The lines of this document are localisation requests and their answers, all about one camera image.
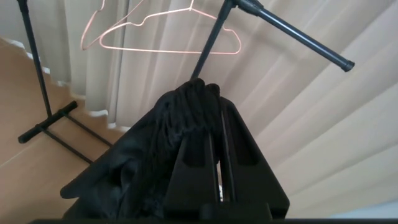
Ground white curtain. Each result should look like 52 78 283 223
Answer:
0 0 398 218

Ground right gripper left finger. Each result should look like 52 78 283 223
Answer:
164 132 221 218

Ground pink clothes hanger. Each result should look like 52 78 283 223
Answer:
98 0 243 55
80 0 146 51

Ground black shorts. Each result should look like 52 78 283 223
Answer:
60 77 223 220

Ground black clothes rack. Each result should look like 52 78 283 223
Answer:
17 0 356 165

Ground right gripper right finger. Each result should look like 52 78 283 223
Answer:
219 96 290 218

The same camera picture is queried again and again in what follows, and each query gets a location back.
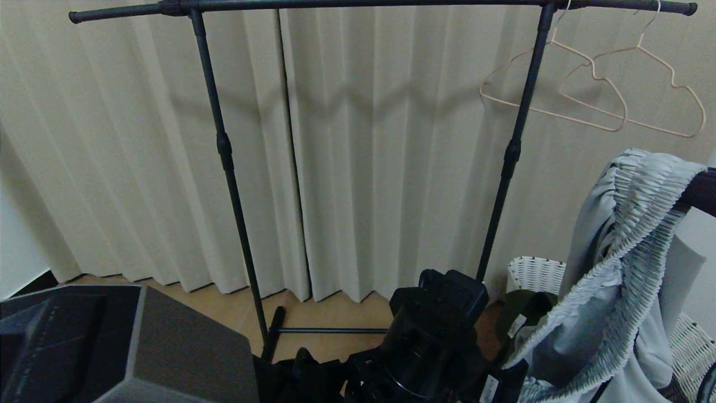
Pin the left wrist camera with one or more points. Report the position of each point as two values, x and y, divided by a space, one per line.
447 296

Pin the black clothes rack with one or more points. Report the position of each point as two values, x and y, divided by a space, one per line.
225 151

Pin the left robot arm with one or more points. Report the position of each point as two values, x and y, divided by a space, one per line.
168 347

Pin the white laundry basket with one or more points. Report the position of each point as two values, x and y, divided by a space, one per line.
537 274

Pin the pale grey shorts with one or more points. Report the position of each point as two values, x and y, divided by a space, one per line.
593 336

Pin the green garment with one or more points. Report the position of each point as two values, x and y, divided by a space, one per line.
537 305

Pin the beige curtain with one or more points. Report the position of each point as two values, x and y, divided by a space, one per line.
391 168

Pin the pink clothes hanger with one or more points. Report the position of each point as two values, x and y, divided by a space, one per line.
654 124
582 121

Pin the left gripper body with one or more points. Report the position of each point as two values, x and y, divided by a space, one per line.
512 382

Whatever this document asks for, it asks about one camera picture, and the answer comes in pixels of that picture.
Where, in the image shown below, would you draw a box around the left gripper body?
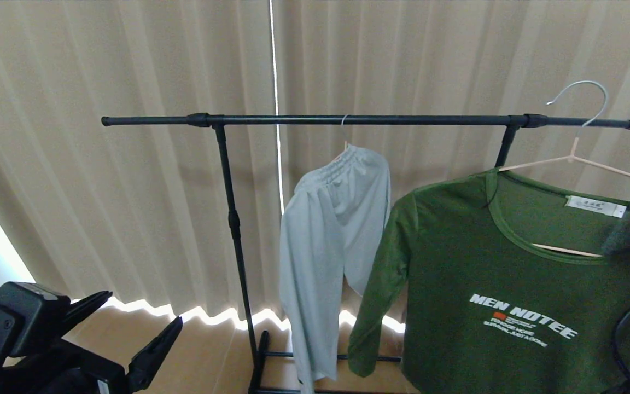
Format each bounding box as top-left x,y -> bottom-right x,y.
0,339 -> 131,394

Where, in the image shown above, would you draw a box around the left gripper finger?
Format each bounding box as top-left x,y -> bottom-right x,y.
62,291 -> 113,335
126,316 -> 183,393

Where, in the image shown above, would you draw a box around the pale grey shorts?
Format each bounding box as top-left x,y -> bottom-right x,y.
278,144 -> 392,394

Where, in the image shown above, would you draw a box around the green garment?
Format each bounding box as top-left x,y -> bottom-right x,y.
347,167 -> 630,394

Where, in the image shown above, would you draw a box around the black clothes rack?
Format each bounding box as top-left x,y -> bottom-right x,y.
101,112 -> 630,394

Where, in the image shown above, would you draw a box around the beige curtain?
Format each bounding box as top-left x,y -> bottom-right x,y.
0,0 -> 630,334

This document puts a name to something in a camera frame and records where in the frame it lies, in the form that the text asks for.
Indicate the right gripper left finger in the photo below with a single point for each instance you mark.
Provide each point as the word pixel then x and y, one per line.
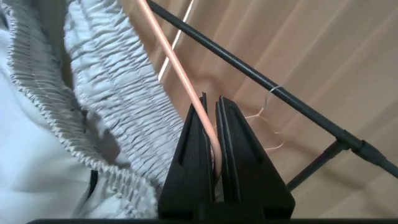
pixel 186 174

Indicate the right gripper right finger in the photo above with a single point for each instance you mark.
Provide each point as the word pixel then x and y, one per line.
pixel 248 174

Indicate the pink clothes hanger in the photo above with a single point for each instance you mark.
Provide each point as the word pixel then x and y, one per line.
pixel 178 67
pixel 265 104

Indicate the pale grey shorts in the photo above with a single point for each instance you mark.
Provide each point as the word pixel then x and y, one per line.
pixel 118 77

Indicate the black clothes rack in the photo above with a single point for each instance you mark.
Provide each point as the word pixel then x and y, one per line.
pixel 248 71

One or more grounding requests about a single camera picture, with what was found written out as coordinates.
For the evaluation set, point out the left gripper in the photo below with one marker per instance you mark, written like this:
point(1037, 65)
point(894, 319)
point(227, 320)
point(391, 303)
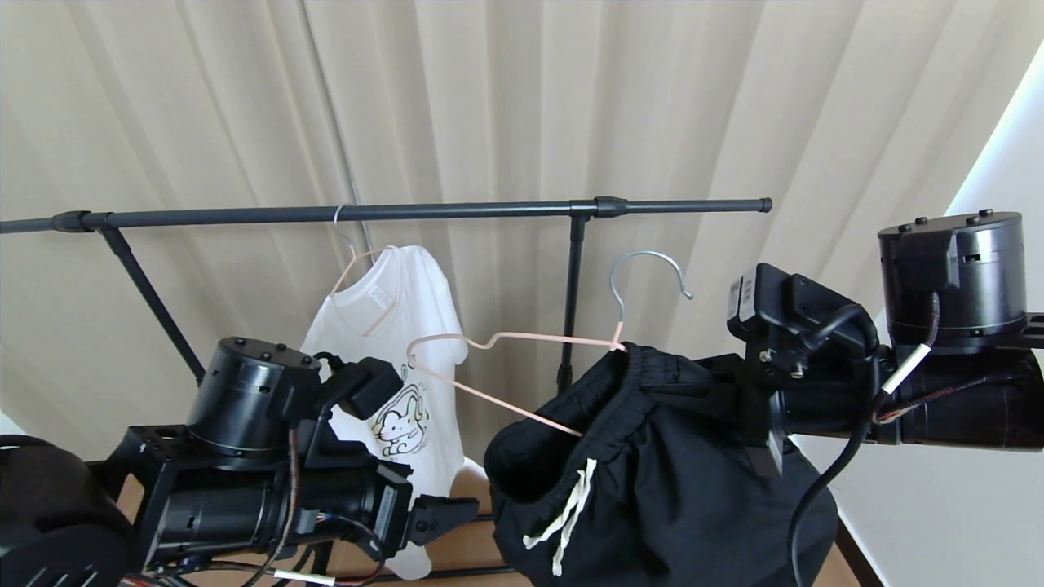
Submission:
point(269, 509)

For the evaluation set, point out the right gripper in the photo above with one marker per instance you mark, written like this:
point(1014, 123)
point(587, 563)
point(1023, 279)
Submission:
point(962, 408)

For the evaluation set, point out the white printed t-shirt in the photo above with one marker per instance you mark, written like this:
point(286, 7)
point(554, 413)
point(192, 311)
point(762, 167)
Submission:
point(408, 342)

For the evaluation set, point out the pink clothes hanger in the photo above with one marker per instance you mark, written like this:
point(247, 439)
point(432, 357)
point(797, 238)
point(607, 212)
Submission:
point(530, 336)
point(347, 273)

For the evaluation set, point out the black garment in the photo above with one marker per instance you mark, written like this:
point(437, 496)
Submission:
point(669, 505)

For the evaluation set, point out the black clothes rack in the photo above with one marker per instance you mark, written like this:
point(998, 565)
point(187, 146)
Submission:
point(489, 210)

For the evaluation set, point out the beige curtain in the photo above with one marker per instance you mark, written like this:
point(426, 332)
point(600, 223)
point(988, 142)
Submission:
point(571, 98)

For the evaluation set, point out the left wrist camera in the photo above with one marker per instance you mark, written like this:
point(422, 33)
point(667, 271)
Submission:
point(367, 387)

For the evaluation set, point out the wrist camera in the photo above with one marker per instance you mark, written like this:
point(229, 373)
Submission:
point(783, 314)
point(367, 387)

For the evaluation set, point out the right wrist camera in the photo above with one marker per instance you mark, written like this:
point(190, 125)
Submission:
point(783, 314)

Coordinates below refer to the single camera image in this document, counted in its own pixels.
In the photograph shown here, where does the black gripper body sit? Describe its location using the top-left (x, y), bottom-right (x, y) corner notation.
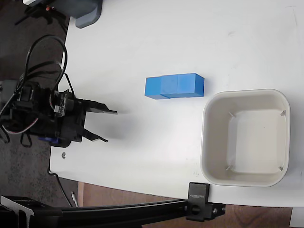
top-left (55, 96), bottom-right (88, 143)

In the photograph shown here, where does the black table clamp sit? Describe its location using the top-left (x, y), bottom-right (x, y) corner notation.
top-left (185, 182), bottom-right (226, 221)

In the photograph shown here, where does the white square plastic bowl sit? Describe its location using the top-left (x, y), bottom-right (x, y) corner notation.
top-left (200, 88), bottom-right (291, 187)

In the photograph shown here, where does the black camera circuit board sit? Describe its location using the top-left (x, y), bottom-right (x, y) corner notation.
top-left (52, 89), bottom-right (72, 117)

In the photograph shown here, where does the white panel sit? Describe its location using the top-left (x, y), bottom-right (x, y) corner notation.
top-left (289, 206), bottom-right (304, 228)

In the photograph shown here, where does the black looped cable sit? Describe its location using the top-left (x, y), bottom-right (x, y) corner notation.
top-left (25, 35), bottom-right (74, 95)

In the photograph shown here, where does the thin black floor cable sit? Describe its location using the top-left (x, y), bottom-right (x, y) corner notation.
top-left (48, 170), bottom-right (72, 207)

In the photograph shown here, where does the small black cable loop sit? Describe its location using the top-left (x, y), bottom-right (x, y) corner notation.
top-left (20, 133), bottom-right (33, 148)

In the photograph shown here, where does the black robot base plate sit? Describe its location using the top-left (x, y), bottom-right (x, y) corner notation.
top-left (38, 135), bottom-right (72, 148)

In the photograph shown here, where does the gray stand base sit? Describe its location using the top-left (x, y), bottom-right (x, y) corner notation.
top-left (53, 0), bottom-right (103, 29)

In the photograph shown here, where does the black tripod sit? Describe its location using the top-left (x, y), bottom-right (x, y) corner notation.
top-left (14, 0), bottom-right (70, 31)

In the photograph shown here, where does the blue cube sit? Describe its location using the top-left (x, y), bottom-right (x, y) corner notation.
top-left (177, 73), bottom-right (205, 98)
top-left (144, 76), bottom-right (167, 100)
top-left (160, 75), bottom-right (184, 99)

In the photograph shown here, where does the white servo wire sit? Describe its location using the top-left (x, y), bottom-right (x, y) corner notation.
top-left (0, 114), bottom-right (39, 135)

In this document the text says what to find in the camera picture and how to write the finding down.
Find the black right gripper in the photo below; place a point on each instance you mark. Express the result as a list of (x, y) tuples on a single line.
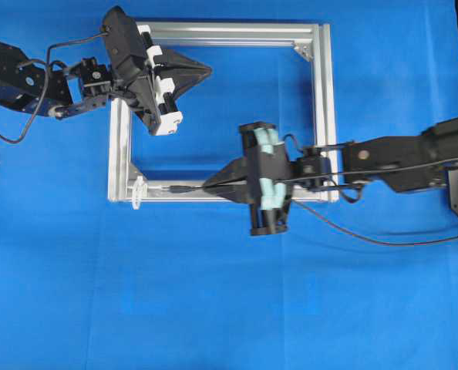
[(262, 222)]

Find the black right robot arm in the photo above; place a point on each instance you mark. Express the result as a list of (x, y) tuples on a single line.
[(406, 164)]

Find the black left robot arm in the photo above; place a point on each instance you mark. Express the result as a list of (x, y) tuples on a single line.
[(53, 89)]

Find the silver aluminium extrusion frame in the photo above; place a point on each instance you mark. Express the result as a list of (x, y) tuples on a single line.
[(311, 41)]

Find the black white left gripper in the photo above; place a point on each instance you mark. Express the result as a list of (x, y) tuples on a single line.
[(156, 77)]

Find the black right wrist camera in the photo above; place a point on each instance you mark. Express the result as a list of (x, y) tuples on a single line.
[(269, 167)]

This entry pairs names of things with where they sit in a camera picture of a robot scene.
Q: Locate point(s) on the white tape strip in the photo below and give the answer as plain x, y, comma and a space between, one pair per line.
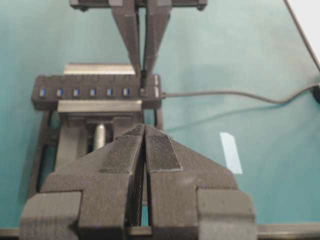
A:
230, 152

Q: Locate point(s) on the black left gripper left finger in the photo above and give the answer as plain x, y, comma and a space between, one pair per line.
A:
93, 198

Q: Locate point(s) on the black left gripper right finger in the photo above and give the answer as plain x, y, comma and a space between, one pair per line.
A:
191, 197

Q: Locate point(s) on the grey bench vise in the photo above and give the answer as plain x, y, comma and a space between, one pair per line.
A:
78, 127

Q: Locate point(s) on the black multiport USB hub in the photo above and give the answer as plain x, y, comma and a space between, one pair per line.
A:
48, 90

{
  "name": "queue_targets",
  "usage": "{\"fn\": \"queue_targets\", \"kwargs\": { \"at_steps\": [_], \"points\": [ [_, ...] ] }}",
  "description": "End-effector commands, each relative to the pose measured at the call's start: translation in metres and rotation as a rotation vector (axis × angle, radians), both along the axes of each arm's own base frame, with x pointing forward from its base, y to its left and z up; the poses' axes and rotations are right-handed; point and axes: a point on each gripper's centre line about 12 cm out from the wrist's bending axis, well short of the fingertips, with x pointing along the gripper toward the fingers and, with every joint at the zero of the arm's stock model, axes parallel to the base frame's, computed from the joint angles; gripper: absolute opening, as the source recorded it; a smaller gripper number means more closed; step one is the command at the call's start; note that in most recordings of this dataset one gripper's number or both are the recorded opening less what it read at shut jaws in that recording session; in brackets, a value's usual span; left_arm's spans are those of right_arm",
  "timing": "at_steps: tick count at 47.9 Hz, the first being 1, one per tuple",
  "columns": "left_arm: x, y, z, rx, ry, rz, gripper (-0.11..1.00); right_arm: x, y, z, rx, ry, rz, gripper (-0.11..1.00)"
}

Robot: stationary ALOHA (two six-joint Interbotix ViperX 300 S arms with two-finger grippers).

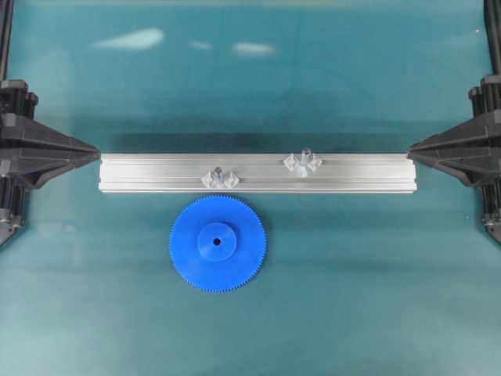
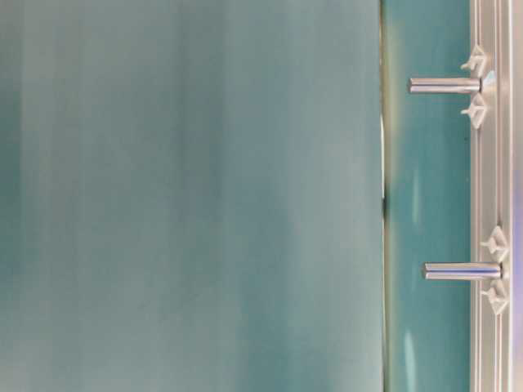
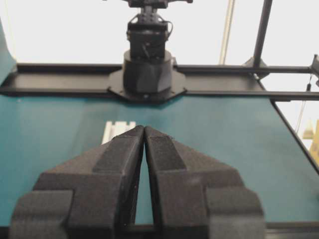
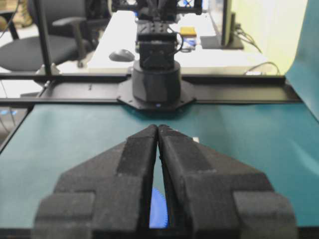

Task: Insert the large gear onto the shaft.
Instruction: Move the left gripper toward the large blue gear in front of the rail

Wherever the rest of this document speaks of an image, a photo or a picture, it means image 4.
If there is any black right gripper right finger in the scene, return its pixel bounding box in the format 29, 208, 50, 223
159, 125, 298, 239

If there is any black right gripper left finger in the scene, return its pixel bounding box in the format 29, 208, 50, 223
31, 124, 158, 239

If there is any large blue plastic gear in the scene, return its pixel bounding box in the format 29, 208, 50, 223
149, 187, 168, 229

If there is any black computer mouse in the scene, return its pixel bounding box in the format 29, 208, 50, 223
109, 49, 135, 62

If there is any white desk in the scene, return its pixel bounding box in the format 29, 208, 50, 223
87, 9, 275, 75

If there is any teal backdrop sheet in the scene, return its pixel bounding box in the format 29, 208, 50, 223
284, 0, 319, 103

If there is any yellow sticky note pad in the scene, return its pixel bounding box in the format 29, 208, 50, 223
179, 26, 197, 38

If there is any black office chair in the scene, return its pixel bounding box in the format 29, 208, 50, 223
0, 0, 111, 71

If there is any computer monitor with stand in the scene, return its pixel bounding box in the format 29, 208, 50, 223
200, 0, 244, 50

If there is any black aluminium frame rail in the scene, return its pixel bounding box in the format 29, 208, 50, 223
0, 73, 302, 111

────────────────────

§ Exercise instructions: Report all lines of the data above that include the string "requests".

§ Output for this exercise:
The lines of this document are localisation requests and their answers, all about one camera image.
One or more grounding requests about a single camera picture, with what was found written out as coordinates.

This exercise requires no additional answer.